● **TASK DETAILS**: Reproduce every record exactly as written.
+++ RECORDS FOR PROCESSING
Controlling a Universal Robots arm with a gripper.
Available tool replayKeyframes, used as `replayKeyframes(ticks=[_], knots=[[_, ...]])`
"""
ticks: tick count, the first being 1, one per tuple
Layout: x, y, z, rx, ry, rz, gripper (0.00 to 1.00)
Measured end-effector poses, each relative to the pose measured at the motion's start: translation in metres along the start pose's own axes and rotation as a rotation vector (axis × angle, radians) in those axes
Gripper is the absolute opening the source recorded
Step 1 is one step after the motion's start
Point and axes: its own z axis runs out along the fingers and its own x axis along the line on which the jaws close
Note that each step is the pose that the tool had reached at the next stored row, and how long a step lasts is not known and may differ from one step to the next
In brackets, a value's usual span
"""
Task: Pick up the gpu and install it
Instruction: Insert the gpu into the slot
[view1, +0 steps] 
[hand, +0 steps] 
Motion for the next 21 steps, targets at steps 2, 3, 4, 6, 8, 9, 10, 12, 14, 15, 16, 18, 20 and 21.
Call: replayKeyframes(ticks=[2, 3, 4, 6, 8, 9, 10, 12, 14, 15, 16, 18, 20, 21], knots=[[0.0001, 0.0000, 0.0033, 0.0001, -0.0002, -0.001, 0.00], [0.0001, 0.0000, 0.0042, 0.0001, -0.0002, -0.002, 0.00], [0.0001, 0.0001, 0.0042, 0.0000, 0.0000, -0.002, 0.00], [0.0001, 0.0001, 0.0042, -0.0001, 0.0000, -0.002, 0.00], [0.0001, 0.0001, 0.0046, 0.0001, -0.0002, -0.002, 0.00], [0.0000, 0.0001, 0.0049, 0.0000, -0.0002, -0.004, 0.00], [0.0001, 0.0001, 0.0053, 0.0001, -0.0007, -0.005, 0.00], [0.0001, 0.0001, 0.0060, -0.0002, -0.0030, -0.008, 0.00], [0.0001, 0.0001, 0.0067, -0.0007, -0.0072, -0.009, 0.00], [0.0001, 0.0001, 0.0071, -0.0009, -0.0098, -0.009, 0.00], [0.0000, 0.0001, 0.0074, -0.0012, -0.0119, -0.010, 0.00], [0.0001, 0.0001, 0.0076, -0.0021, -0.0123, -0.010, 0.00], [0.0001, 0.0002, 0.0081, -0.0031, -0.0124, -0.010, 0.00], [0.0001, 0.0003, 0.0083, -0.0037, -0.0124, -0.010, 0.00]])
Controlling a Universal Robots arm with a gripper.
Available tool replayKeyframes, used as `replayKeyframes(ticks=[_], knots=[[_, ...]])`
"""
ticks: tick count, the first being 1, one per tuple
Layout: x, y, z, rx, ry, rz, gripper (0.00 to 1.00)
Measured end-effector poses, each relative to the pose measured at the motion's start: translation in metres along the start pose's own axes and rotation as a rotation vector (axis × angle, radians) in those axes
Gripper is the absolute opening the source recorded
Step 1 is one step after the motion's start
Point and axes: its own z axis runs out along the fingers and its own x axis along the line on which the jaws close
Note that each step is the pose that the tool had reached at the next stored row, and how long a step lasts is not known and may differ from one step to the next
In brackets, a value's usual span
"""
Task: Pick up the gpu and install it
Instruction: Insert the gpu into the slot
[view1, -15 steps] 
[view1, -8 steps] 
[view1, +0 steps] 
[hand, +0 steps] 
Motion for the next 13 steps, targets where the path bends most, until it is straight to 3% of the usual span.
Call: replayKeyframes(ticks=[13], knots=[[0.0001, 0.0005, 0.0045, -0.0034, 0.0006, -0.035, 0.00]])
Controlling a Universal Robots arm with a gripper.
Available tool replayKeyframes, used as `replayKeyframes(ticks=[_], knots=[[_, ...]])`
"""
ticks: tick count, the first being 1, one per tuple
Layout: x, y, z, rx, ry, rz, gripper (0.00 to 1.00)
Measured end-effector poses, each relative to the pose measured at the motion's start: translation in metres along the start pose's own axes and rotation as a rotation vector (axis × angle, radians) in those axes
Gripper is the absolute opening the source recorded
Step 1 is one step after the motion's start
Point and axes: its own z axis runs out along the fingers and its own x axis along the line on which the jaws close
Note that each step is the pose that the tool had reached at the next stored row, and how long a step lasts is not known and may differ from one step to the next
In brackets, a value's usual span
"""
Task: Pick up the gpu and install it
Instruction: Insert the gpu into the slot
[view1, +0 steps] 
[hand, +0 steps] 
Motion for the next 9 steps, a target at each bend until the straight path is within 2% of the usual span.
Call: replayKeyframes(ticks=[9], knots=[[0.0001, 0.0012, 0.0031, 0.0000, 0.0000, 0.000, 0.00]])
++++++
● **SOLUTION**:
Controlling a Universal Robots arm with a gripper.
Available tool replayKeyframes, used as `replayKeyframes(ticks=[_], knots=[[_, ...]])`
"""
ticks: tick count, the first being 1, one per tuple
Layout: x, y, z, rx, ry, rz, gripper (0.00 to 1.00)
Measured end-effector poses, each relative to the pose measured at the motion's start: translation in metres along the start pose's own axes and rotation as a rotation vector (axis × angle, radians) in those axes
Gripper is the absolute opening the source recorded
Step 1 is one step after the motion's start
Point and axes: its own z axis runs out along the fingers and its own x axis along the line on which the jaws close
Note that each step is the pose that the tool had reached at the next stored row, and how long a step lasts is not known and may differ from one step to the next
In brackets, a value's usual span
"""
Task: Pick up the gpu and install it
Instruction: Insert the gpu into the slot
[view1, +0 steps] 
[hand, +0 steps] 
Motion for the next 21 steps, targets at steps 2, 3, 4, 6, 8, 9, 10, 12, 14, 15, 16, 18, 20 and 21.
Call: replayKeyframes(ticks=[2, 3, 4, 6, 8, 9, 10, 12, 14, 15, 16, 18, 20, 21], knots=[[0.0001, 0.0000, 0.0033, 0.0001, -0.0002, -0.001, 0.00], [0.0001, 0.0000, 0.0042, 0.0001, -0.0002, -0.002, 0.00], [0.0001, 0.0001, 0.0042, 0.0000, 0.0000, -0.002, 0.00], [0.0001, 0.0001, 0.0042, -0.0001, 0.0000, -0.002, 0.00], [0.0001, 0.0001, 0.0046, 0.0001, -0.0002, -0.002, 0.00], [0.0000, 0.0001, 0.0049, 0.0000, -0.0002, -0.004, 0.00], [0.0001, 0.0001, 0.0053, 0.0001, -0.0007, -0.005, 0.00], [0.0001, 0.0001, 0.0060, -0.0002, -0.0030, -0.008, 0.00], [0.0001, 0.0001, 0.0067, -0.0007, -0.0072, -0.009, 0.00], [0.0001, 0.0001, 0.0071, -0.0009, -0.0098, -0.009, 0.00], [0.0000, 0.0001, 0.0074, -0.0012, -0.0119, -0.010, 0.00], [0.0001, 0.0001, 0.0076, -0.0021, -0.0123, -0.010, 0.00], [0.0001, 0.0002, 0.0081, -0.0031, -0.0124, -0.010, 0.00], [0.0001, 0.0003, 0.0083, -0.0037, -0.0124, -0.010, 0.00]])
Controlling a Universal Robots arm with a gripper.
Available tool replayKeyframes, used as `replayKeyframes(ticks=[_], knots=[[_, ...]])`
"""
ticks: tick count, the first being 1, one per tuple
Layout: x, y, z, rx, ry, rz, gripper (0.00 to 1.00)
Measured end-effector poses, each relative to the pose measured at the motion's start: translation in metres along the start pose's own axes and rotation as a rotation vector (axis × angle, radians) in those axes
Gripper is the absolute opening the source recorded
Step 1 is one step after the motion's start
Point and axes: its own z axis runs out along the fingers and its own x axis along the line on which the jaws close
Note that each step is the pose that the tool had reached at the next stored row, and how long a step lasts is not known and may differ from one step to the next
In brackets, a value's usual span
"""
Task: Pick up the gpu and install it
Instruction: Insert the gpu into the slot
[view1, -15 steps] 
[view1, -8 steps] 
[view1, +0 steps] 
[hand, +0 steps] 
Motion for the next 13 steps, targets where the path bends most, until it is straight to 3% of the usual span.
Call: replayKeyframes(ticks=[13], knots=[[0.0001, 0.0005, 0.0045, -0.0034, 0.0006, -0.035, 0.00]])
Controlling a Universal Robots arm with a gripper.
Available tool replayKeyframes, used as `replayKeyframes(ticks=[_], knots=[[_, ...]])`
"""
ticks: tick count, the first being 1, one per tuple
Layout: x, y, z, rx, ry, rz, gripper (0.00 to 1.00)
Measured end-effector poses, each relative to the pose measured at the motion's start: translation in metres along the start pose's own axes and rotation as a rotation vector (axis × angle, radians) in those axes
Gripper is the absolute opening the source recorded
Step 1 is one step after the motion's start
Point and axes: its own z axis runs out along the fingers and its own x axis along the line on which the jaws close
Note that each step is the pose that the tool had reached at the next stored row, and how long a step lasts is not known and may differ from one step to the next
In brackets, a value's usual span
"""
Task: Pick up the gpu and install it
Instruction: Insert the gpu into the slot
[view1, +0 steps] 
[hand, +0 steps] 
Motion for the next 9 steps, a target at each bend until the straight path is within 2% of the usual span.
Call: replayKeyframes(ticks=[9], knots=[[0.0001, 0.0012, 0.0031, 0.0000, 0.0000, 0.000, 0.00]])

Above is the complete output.